Before we fix your problem, your code actually is quite broken in other ways.

[1] You must close a resource, and safely - and this is not safe. use try-with-resources.

[2] .read(byteArr) does not do what you think it does. It reads at least 1 byte (unless I/O error or end of file is reached), but doesn't neccessarily read all of them. It reads as many as can be swiftly provided. For larger files, that will not be all bytes.

The fix is trivial - stop using obsolete, 25 year old APIs.

Path p = Paths.get("/path/to/imagefile");
byte[] data = Files.readAllBytes(p);

solves all problems, and is much simpler.

As for the array question - that's basic java 101. I suggest you follow the tutorial about arrays.

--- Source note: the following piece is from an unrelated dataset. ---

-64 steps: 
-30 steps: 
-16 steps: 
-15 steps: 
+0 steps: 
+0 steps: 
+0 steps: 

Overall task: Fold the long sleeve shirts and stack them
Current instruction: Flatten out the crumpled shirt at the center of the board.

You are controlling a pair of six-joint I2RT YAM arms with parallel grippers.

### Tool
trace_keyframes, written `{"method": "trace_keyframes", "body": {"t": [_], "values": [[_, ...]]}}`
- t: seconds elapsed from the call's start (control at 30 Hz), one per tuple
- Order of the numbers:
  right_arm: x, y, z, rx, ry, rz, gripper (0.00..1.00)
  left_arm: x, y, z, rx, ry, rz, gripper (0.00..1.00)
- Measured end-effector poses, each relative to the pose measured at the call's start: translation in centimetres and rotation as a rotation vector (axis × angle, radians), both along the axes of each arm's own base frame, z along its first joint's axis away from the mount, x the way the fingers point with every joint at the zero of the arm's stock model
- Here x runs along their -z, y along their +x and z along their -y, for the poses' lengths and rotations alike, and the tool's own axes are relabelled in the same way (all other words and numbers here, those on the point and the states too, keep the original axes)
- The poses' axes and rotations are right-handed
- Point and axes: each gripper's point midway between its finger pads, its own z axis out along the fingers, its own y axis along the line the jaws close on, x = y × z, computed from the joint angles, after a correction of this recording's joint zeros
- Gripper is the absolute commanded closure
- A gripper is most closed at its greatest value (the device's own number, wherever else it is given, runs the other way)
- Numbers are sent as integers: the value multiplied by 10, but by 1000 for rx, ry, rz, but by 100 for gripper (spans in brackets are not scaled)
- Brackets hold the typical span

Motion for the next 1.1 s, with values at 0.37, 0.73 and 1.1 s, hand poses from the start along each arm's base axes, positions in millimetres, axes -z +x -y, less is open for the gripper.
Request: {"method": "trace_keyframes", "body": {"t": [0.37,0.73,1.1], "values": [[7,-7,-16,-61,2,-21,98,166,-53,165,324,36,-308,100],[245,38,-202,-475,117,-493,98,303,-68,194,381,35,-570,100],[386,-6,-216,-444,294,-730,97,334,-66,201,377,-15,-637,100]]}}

byte[][] allImages = new byte[10][];
Path imgFolder = Paths.get("/folder/to/images");
for (int i = 0; i < 10; i++) {
    allImages[i] = Files.readAllBytes(imgFolder.resolve(i + ".png"));
}

That assumes you have files /folder/to/images/0.png to .../9.png.

If these images are part of your java app that you intend to ship, you don't want any of this, you're looking for getResourceAsStream instead - because java apps are distributed as jar files, and the images should be inside, which would make them not-a-file.